=== Prompt ===
Pictures should be left out when the listing below is repeated word for word.

[Stored data — start]

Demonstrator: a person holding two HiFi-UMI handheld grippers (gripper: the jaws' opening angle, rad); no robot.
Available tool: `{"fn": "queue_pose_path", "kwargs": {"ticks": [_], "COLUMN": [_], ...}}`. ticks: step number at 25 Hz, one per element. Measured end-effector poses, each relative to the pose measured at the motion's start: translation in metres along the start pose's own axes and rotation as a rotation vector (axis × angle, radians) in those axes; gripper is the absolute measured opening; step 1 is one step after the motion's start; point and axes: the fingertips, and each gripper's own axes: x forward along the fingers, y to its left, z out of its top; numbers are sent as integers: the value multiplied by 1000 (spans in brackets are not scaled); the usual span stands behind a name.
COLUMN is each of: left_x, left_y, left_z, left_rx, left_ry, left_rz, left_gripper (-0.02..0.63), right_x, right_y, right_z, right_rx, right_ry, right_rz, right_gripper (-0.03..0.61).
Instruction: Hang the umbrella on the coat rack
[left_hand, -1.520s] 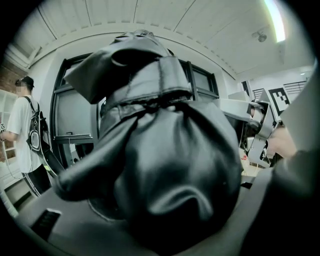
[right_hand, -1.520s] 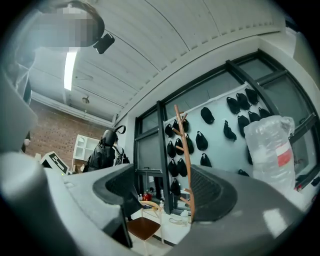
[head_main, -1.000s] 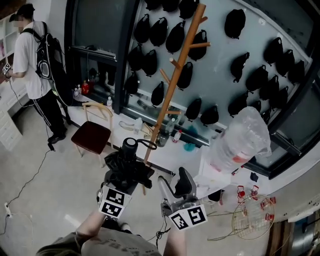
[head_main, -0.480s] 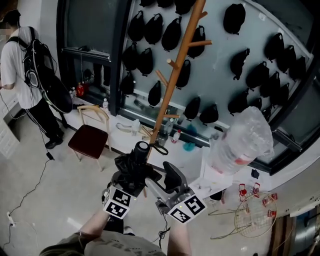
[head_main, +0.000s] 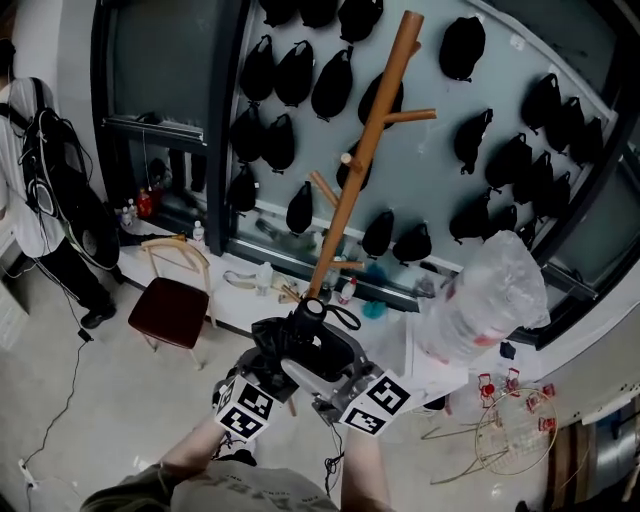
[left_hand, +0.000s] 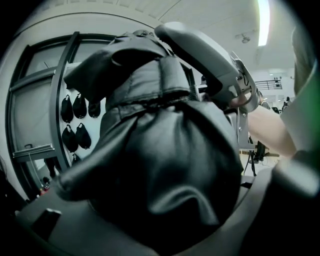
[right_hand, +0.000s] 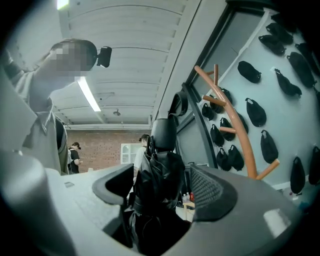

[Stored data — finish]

=== Task response ===
Demonstrator: a person holding two HiFi-UMI handheld grippers (gripper: the jaws' opening angle, rad); no robot.
Available tool: `{"fn": "queue_pose_path", "kwargs": {"ticks": [_], "COLUMN": [_], ...}}`. ticks: step number at 25 Hz, one per element. Measured end-effector poses, each relative to the pose measured at the motion's start: translation in metres along the start pose's own axes and rotation as a rotation vector (axis × angle, radians) in those axes; gripper is the absolute measured opening; step 1 is one step after the motion's start; point and axes: the fingertips, and each gripper's own axes: x forward along the fingers, y to its left, z out of its top; numbers are sent as integers: the value multiplied by 1000 (spans in brackets are not scaled); the usual span stands behind a name.
COLUMN is each of: left_x, left_y, left_z, left_rx, left_ry, left_rz, left_gripper (-0.02..0.63), right_x, right_y, right_z, right_rx, right_ry, right_rz, right_gripper (-0.03..0.61).
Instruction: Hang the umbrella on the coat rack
[left_hand, -1.520s] 
[right_hand, -1.520s] 
[head_main, -1.000s] 
[head_main, -0.480s] 
[head_main, +0.000s] 
[left_hand, +0.000s] 
[right_hand, +0.000s] 

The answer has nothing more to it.